I don't know if he was ever tried for acts of genocide but it was certainly being considered

@Moravian Those are atrocities, not genocide. By that standard, Israel is also committing genocide against Palestinians.

@Krish55 True and Erdogan would be on a charge as well.

6

I read this the other day. It's a hatchet job. I'm not a big admirer of Hitchins, mostly his political views. But he despatched religion right well enough.

The religious right are probably still triggered by him to this very day.

Just because something goes against YOUR opinion doesn't mean it's a "hatchet" job. It means it doesn't match your opinion.

7

Hitchens was as much a religious fundamentalist as any theist ever was, and maybe for worse reasons. When he didn’t know the mic was on he admitted he didn’t want religion to go away because he was enjoying fighting it too much. I guess it gave him a sense of purpose (not to mention considerable cash). I always thought he was a vile and hateful man. When he died, his coworkers didn’t have nice things to say about him. Dawkins is little better. Harris is a mixed bag, and Dennett is a fine gentleman. IMHO.

skado Level 8 Nov 18, 2020

I have never read any of his books but have watch several or more videos in which he was engaged in debates with various people. I have heard some people say that whilst he appeared confident he also can across as being an arrogant man. It seems that he was divisive and thrived on it. Scoring points and the annihilation of your opponent are not traits that I would wish to emulate and I consider them to be essentially no different from religious people who demonize those who do not agree with them.

I watched Dennet in a video with Hitchens and Dawkins and Harris and I have to say that I agree with your views as expressed above.

Unsurpringly, many of those who advocate war are seldom to be found on the frontline, however, they do not seem to mind others being sacrified.
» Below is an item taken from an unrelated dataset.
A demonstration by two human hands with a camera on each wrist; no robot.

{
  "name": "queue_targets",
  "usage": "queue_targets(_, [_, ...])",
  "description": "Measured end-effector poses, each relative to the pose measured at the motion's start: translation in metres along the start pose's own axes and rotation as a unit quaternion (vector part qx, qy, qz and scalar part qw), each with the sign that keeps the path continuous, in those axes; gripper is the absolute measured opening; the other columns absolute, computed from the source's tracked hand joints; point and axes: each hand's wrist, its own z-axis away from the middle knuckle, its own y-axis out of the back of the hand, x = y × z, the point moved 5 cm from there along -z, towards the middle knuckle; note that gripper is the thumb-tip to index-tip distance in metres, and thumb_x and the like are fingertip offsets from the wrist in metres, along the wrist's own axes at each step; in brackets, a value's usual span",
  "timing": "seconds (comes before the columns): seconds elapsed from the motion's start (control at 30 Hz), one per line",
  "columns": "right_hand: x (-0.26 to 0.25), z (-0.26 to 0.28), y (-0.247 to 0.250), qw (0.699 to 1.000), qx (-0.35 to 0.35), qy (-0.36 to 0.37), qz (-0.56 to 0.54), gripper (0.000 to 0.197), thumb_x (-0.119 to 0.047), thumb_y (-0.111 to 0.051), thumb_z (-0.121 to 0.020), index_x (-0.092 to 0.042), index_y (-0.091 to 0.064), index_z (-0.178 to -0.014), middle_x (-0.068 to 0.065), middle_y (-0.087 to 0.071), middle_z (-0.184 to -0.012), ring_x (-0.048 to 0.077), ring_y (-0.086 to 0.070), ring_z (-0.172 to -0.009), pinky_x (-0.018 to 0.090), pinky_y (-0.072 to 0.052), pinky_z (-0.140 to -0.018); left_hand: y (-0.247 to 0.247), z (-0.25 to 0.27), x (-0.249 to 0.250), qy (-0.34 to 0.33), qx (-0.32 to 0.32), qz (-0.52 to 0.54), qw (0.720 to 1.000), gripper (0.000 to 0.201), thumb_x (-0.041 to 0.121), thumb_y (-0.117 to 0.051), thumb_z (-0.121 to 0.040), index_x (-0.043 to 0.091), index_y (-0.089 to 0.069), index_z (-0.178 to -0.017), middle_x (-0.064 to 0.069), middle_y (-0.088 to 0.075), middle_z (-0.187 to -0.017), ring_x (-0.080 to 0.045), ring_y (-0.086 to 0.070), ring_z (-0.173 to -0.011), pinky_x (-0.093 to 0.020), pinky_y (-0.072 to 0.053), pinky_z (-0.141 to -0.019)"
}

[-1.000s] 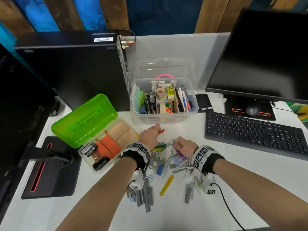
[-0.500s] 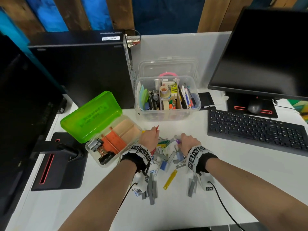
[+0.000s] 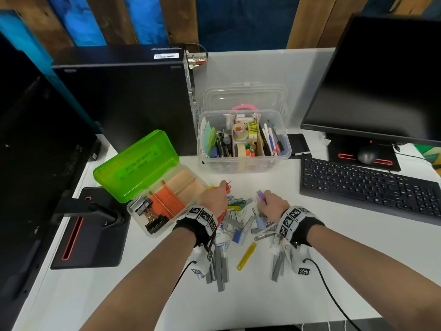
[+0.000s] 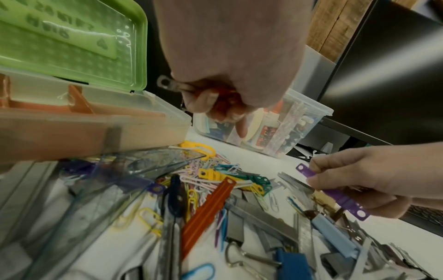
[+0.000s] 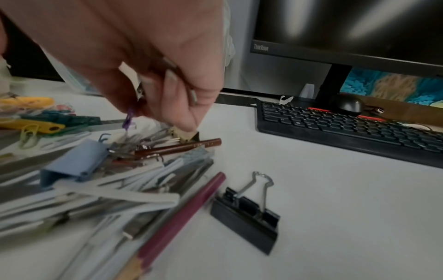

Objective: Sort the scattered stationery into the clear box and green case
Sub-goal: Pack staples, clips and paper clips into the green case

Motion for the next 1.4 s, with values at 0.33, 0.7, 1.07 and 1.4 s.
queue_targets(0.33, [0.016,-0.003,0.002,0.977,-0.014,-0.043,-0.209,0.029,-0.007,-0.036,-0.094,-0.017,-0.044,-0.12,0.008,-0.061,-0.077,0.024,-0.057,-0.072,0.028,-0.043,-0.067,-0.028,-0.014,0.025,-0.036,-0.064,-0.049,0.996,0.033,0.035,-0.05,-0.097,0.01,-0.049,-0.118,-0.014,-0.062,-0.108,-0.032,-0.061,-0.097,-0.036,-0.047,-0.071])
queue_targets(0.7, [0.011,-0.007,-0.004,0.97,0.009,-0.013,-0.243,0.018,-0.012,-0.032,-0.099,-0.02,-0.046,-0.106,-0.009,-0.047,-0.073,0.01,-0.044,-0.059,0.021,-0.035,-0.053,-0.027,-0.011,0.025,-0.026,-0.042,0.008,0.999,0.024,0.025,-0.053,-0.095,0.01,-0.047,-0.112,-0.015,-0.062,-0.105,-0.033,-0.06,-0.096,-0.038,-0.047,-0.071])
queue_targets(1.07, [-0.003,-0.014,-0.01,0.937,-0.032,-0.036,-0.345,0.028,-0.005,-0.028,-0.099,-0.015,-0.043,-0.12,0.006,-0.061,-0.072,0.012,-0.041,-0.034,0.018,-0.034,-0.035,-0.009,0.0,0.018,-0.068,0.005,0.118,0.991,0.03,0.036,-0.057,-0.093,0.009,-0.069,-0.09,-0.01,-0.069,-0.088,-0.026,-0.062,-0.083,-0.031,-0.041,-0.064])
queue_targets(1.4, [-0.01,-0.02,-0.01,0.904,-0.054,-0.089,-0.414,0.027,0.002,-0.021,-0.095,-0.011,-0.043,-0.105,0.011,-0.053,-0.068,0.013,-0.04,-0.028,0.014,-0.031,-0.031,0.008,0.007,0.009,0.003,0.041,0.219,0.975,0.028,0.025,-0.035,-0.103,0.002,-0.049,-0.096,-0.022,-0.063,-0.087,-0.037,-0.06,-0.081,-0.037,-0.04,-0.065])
I agree except on Harris. I think he is unfairly maligned and often people don't appreciate the nuance of this views and truncate them down to simple statements. Moreover, he is without doubt the most effective debater against religious people I have ever seen. He is forensically good and devastating, and I have learnt a lot from watching him dismantle religious nonsense and false assumptions.

@David1955
Harris is mostly good. I like him. Agree with him most of the time. The reason I call him a mixed bag is he, like Hitch and Dawkins, most often presents the impression that all religion is all bad all the time, and there is nothing else to say about the matter. But β€œreligion” is much more complex and diverse than that, as Dennett often acknowledges.
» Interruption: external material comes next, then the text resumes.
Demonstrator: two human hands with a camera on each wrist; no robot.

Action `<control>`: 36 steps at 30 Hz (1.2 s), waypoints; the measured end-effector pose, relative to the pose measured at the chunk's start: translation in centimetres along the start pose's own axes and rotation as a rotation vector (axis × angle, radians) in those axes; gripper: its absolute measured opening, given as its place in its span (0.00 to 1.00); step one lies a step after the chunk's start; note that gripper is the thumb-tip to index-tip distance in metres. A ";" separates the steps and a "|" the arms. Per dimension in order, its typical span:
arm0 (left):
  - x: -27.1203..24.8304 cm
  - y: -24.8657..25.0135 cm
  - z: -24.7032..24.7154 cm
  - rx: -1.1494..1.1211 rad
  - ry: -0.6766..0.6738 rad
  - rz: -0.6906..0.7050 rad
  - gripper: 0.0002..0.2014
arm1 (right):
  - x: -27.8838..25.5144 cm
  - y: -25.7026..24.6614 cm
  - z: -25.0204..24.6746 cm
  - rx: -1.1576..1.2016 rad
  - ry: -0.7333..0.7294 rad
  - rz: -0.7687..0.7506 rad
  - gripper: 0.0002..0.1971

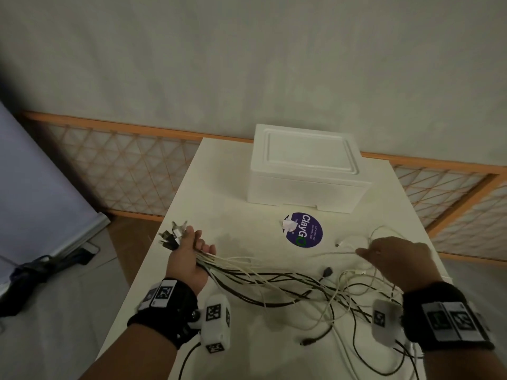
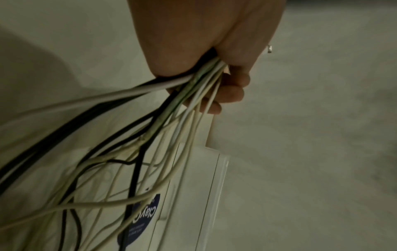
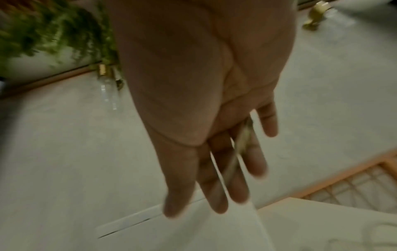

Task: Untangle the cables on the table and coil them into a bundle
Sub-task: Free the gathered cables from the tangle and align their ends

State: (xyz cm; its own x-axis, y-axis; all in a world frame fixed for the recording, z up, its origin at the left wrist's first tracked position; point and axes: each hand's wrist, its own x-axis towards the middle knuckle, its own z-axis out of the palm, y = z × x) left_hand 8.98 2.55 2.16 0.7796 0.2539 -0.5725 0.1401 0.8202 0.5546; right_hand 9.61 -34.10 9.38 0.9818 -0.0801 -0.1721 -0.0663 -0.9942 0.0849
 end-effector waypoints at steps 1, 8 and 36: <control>-0.5 -0.3 0.3 0.014 -0.022 -0.001 0.15 | -0.1 -1.0 0.1 -0.034 0.008 -0.039 0.17; -6.1 -2.5 4.7 0.410 -0.374 0.067 0.16 | -3.0 -17.6 -0.7 0.730 -0.136 -0.711 0.38; -9.1 1.5 3.9 0.426 -0.385 0.475 0.11 | -5.4 -22.9 -1.8 0.579 -0.023 -0.609 0.06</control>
State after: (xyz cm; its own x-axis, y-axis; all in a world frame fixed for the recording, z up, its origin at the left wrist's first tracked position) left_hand 4.50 -0.59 10.56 0.9630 0.2695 -0.0044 -0.1014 0.3773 0.9205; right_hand 6.17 -10.80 10.13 0.8722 0.4871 -0.0452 0.3870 -0.7435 -0.5453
They treat their atheism and anti-theism as a religion of its' own. That is - if you include humanistic approaches like nonduality and secular beliefs in your definition of religion. Since religion is just a concept (as an amalgam of different ideas) then if their treatment of their views meets that same amalgam it would also be a religion. And from a sociological perspective that is exactly what they are doing. They develop their own dogma that prevents them from examining the true deficiencies in their "proof" arguments due to their own preconceived bias. Ive tried and tried to beat evidentiary and philosophical ideas into them pointing out the faults with using static measurement concepts in a dynamic reality. They can never account for the lack of an objective viewpoint to observe the observer not can they explain the true nature of matter. This is why quantum physics baffles them and they have delusional problems with biocentrism et al. You must assume that ALL views have some merit and discover what they have to learn from.